EXERCISE INSTRUCTIONS >> Track down every line below that holds "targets" and copy it.

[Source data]
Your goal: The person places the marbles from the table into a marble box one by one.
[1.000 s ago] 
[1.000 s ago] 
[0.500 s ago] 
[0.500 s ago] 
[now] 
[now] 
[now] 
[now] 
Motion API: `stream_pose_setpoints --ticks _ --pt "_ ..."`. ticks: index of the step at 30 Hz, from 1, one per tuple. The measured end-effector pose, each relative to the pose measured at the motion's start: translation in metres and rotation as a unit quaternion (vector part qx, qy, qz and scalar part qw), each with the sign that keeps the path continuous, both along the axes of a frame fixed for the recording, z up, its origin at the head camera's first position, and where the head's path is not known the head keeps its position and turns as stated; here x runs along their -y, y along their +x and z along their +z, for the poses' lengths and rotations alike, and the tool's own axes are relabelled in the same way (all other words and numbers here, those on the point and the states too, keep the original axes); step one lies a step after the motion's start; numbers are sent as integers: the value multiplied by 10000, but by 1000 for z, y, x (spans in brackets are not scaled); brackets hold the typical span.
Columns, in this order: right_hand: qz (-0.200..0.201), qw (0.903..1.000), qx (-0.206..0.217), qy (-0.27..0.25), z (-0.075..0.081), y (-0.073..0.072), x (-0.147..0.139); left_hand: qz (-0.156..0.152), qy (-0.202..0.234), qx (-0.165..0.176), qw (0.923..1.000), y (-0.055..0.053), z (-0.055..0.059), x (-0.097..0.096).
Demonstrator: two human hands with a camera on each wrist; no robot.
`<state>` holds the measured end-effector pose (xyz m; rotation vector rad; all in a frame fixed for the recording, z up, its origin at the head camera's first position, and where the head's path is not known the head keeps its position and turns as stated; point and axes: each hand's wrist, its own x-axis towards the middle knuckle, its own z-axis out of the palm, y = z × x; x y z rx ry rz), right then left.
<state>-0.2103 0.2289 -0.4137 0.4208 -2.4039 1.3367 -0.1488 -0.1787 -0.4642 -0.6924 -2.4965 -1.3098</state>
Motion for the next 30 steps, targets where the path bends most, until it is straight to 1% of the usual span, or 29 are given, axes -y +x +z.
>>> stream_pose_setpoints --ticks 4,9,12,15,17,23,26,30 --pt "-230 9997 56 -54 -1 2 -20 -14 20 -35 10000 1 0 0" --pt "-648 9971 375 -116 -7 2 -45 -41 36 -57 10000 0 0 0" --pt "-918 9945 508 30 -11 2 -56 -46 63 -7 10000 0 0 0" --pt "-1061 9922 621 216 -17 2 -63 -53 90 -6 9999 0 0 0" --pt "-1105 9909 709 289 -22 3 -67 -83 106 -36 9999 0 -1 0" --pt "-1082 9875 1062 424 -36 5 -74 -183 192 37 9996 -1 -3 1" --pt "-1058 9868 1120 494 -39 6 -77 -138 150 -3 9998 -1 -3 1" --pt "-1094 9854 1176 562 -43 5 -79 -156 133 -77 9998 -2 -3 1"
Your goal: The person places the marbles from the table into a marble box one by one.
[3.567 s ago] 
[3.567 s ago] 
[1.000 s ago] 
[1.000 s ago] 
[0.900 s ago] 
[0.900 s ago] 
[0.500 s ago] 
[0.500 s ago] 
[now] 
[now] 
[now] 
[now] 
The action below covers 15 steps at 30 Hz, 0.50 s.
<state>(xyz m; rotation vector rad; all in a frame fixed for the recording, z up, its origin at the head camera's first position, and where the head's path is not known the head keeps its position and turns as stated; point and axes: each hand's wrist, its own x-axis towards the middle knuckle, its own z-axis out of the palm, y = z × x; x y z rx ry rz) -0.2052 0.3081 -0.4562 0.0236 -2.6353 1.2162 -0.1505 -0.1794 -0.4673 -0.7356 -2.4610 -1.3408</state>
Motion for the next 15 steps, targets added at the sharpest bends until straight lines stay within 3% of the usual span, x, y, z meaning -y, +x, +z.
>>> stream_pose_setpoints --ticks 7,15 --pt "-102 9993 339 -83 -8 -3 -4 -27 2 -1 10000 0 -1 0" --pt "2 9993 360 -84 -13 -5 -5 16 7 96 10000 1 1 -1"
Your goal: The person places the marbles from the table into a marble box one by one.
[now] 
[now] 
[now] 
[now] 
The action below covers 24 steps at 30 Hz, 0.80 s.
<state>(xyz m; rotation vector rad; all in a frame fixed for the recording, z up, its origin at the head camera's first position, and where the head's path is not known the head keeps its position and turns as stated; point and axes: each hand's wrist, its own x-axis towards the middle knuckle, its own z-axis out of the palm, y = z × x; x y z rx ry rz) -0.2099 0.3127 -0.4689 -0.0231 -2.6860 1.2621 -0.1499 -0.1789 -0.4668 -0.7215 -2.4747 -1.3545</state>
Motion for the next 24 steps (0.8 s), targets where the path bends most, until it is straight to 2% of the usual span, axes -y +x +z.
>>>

EXERCISE SOLUTION >>
Motion for the next 30 steps, targets where the path bends most, until it is straight to 1% of the usual span, or 29 are given, axes -y +x +z.
Motion for the next 15 steps, targets added at the sharpest bends until straight lines stay within 3% of the usual span, x, y, z meaning -y, +x, +z.
Motion for the next 24 steps (0.8 s), targets where the path bends most, until it is straight to 2% of the usual span, axes -y +x +z.

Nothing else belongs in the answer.